When I was growing up, pressure cookers were objects of fear. All those tales of PCs blowing up, dontcha know. I've even got a friend who still bears the scars from a nasty accident she had while she was stationed in Germany with her husband and tried using a pressure cooker to do canning. Well, it's a new era for pressure cookers, and boy can they be mamma's little helper!
Actually, cooks here in the US just don't seem to use pressure cookers much, although they are a great energy-saving essential in many countries. A single pressure cooker, using a small, single heat source, can cook an amazing, multi-course meal. They are a staple in many Indian kitchens, for instance. I still have some residual fear of the old stove-top kind, but when I saw this on QVC a number of years ago, I took the plunge. It's electric, and about the same size as a 6 quart slow cooker.
I just love this thing. For some recipes, like those for stews and pot roasts, it produces a much tastier result than a slow-cooker. My non-scientific brain attributes this to the pressure pushing all those flavors into the meat (picture tiny men, with hammers, pounding the flavor in). You CAN'T turn it on in the morning and come back 8-10 hours later to a pot full of whatever like you can with a slow cooker, but if you prep your ingredients ahead of time, you CAN have a very tasty, used-to-take-forever meal in about 1/3 the time it would take on the stove top. And because it's electric, your kitchen isn't 500 degrees hotter. Beef stew in the PC, is outstanding, as is pot roast and sauerbraten.
This morning I made black beans, ranchero style. From scratch. Dry beans are cheap, cheap, cheap, and are wonderfully versatile. This bag o' beans cost anywhere from $ .99 to $1.29 where I live.
- cooked bacon, drained and crumbled
- liquid* -- enough to not quite cover the beans
Dump the beans into a pot & add enough water to cover them by about 3". Bring to a boil, remove from heat & cover. Let them soak for 45 minutes, then drain.
Put the beans in the pressure cooker, along with the salsa, the bacon, and enough liquid to not quite cover them. You just want some of those bean heads poking through the surface. What kind of liquid can you use? I usually use a mix of water and chicken stock (home made, or low sodium), and sometimes add a touch of beer if I'm feeling frisky. Beef or veggie stock might be good too, or a little V8.
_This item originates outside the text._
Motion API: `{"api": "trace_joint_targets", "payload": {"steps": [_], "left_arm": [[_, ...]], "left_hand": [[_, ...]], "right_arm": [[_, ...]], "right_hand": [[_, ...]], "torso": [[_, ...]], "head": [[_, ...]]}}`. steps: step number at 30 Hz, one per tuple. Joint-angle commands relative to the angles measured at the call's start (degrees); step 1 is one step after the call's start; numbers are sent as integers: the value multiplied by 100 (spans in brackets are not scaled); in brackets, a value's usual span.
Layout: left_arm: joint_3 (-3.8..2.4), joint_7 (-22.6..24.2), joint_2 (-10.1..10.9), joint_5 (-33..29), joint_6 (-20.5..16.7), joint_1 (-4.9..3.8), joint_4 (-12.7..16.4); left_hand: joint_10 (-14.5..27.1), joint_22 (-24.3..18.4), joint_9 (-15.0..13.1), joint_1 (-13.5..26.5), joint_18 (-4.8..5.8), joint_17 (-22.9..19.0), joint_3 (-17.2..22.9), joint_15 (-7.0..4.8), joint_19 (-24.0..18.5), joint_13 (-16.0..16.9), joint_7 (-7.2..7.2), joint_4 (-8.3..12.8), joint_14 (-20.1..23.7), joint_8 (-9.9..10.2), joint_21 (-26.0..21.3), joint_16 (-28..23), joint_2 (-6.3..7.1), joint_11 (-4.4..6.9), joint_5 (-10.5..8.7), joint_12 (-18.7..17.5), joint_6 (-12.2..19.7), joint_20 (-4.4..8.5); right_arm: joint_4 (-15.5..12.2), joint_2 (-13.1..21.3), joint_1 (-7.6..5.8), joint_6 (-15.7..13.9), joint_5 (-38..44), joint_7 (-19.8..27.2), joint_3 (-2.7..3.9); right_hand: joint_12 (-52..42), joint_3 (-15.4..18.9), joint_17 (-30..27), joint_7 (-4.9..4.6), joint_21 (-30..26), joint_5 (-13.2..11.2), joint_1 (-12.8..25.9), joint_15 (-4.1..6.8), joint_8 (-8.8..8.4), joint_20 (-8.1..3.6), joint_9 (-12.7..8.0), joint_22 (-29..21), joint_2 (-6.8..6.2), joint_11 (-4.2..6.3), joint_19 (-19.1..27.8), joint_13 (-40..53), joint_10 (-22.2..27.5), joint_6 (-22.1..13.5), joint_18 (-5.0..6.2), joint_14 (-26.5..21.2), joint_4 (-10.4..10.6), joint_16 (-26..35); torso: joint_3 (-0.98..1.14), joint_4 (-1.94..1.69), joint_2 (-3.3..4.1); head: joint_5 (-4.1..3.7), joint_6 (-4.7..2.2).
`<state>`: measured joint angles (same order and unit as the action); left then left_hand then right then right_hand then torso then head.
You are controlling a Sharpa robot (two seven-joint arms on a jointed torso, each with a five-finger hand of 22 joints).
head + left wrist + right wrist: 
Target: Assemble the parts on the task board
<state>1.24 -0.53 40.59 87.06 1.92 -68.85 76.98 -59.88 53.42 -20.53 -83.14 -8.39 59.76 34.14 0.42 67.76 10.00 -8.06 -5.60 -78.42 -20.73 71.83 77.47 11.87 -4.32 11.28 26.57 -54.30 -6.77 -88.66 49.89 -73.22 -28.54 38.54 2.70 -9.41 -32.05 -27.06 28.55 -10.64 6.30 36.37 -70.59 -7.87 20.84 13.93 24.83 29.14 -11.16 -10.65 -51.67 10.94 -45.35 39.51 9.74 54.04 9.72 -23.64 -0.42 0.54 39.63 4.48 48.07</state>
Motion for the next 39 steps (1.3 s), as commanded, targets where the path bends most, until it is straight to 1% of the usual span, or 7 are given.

Put the cover on the cooker and set on high for 15-17 minutes. Bigger beans (pinto, kidney, calico, lima) take a little longer, but I usually don't set it for more than 20 minutes. Hit "Start", then go do something else, like chain piece or cut fabric. The 15-17 minutes is actually the time it takes to cook once the appliance has achieved the necessary pressure; it translates to about 25-30 minutes elapsed cooking time. Let the cooker cool down, release the pressure & open it up. Yum.
The variations are endless. You can leave out the bacon & the salsa, and just use liquid. You can add left-over ham. You can saute a little onion and green/red pepper to add. You can add a can of fire-roasted tomatoes, or some chopped tomatoes from your garden. Chopped cilantro is awesome. How about some corn stirred in at the end?